If you look again, you see the cron peaks about every 20th minute of every hour. We don't have a span where we were stuck at 15min, but spikes every hour.
I would still think changing the cron to be more frequent, would make the height of those hourly peaks smaller, but possibly increase the frequency of smaller peaks. It's an experiment we can perform and change back as needed.
I spoke with @dawsmith about it and we think that we should try */20 so that we run it 3 times an hour. I see this as low risk since we are already putting a bunch of jobs in at once.
@joshlambert - circling back on the discussion of spend - there is actually more complication here. We have the purchased committed use discounts for CPU for gitlab-ci, so I'm not sure we'll see an increase in spend for CPU from this increase on the warm pool. I'll work with @davis_townsend - our new infra data analyst - to track this.
@dawsmith - Is there anything you want to look at in this regard yet?
Does this all show up in the gitlab-ci project usage, or is there more granular logging available somewhere to look at also?
@davis_townsend - yes this should show up in gitlab-ci project usage. The warm pool having a higher number of VMs waiting for jobs should increase our CPU seconds used per month for the project, but not our total spend since we should be below the committed use discount purchase. That is my theory that we should validate.
The cron change seems to create a significant change:
last 2 days (note, that 2019-09-15 is the end of Weekend and the different autoscaling configuration that we have for this off-peak time is now showing a significant change in the schedules handling)
last 24 hours
last 12 hours
last 3 hours
For an additional comparison:
2019-09-11
2019-09-13
2019-09-16 (we can see when @ahanselka applied the cron change at ~21 UTC)
2019-09-17
There is a visible change.

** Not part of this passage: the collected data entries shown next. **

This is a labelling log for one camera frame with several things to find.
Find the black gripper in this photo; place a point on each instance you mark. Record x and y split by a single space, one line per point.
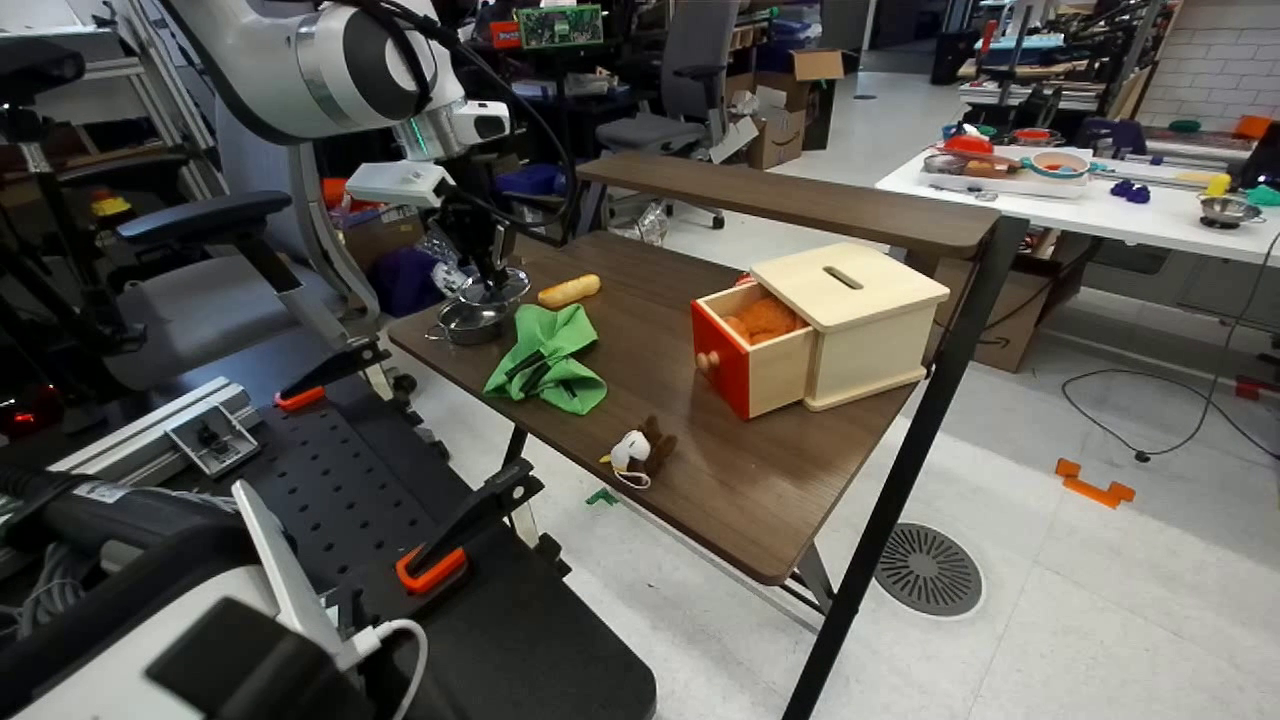
478 229

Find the round steel pot lid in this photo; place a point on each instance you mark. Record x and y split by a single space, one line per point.
471 291

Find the red wooden drawer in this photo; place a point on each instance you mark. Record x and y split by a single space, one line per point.
754 351

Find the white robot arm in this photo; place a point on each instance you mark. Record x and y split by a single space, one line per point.
313 71

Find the steel pot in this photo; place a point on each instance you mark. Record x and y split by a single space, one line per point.
473 325

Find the yellow corn toy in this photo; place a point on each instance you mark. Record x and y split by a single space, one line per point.
570 291

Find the green cloth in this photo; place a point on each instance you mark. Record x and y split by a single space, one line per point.
545 361

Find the black orange clamp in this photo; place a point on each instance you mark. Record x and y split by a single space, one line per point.
308 389
445 553

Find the brown white plush toy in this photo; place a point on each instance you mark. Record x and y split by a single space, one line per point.
643 455

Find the cardboard box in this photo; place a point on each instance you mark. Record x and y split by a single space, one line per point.
794 106

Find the wooden box with slot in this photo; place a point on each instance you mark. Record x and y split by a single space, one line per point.
869 319

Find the round floor drain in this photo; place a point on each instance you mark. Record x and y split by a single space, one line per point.
931 575

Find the orange floor marker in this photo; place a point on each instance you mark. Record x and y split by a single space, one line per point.
1110 492

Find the white work table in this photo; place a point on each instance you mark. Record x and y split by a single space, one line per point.
1098 199

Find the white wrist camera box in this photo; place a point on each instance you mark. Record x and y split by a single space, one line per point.
401 182

However, we still have a lot of jobs started at specific hours (which in this case is user-defined in the Pipeline Schedule form), which causes lot of job to be started => queue handling performance to be descreased.
I'd say let's wait a day or two to see how the timing looks in a longer term. Currently, even with those spikes at some hours, it looks promising :)
just a note that we should update the documentation on GL.com settings when this work is completed if we end up with a different cron setting: https://docs.gitlab.com/ee/user/gitlab_com/
Are we at a point where we think we can just make this the default for GitLab.com?
Should we make this the default for self-managed as well? We could provide notice, but it seems like this is a good setting change to make more generally.
Do we know what the existing spikes are due to? Is it the daily jobs that are all being ran at once?
The current options seem like a recipe for a large influx of jobs at the same time.
@dawsmith I'm jup for trying */10, it can't hurt. the spike noted by @tmaczukin may be the daily cron default? The processed job's seems relatively steady, but the spike seems to signify that a large chunk of jobs enter the queue all at once?
Makes sense - @ahanselka, are you good to change to */10 and let us know when that is in. Then, after that we can watch for another few days.
That idea makes sense @joshlambert about at 4AM - I wonder if there is any way to splay that default? like generate a rand 0-59 and then 4 * * * for the cron pattern?
That idea makes sense @joshlambert about at 4AM - I wonder if there is any way to splay that default? like generate a rand 0-59 and then 4 * * * for the cron pattern?
We certainly could, although we'd need to alter the implementation. Right now the radio options just fill the cron text with specific values. We'd probably want to hide the cron entry in those cases, and randomize within the hour.
Based on this graph pictured below, there were no significant changes with our most recent change to */5 for the pipeline cron. As such, I think we should leave it where it is, get the doc change merged, and close this issue.